##### Provided material #####
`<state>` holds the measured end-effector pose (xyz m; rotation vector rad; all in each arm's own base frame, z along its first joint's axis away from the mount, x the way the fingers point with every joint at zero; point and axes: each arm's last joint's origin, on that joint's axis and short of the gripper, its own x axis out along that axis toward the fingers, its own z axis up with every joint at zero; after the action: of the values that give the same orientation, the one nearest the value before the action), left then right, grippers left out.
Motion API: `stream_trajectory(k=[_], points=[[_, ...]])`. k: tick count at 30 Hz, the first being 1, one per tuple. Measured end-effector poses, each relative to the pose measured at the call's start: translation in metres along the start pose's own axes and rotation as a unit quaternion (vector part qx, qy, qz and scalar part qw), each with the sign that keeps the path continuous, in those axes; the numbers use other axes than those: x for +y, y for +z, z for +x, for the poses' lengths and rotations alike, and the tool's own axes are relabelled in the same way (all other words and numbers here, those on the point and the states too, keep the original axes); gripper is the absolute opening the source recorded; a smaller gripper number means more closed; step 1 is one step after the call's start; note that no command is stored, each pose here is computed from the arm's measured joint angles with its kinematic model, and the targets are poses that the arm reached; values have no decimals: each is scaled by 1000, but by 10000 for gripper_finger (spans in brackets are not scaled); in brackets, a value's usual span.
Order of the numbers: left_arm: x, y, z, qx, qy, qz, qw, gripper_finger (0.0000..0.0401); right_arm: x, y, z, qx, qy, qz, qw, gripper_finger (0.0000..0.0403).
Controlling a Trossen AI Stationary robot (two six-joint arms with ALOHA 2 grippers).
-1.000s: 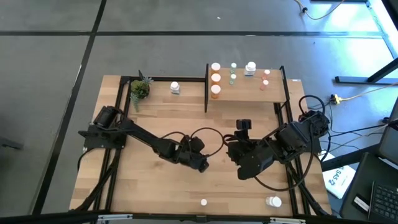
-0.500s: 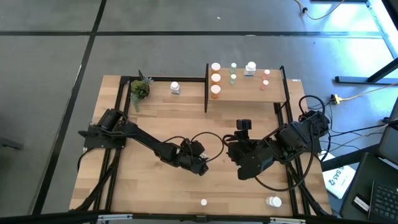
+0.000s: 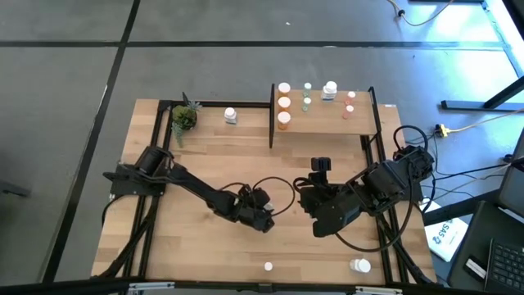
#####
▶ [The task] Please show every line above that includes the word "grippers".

▶ [Written solution]
`<state>` holds the measured end-effector pose (xyz m; rotation vector rad; all in each arm's own base frame, z along its first joint's axis away from the mount, x the way the fingers point with every joint at zero; point and axes: each arm's last joint's origin, on that joint's axis and short of the gripper, its own x axis out along that axis toward the fingers, its own z axis up with every joint at zero; after the action: of the values that give the same orientation, the one nearest the value before the action), left then right, grippers left out.
Controlling a Trossen AI Stationary robot (two six-joint arms with ALOHA 2 grippers).

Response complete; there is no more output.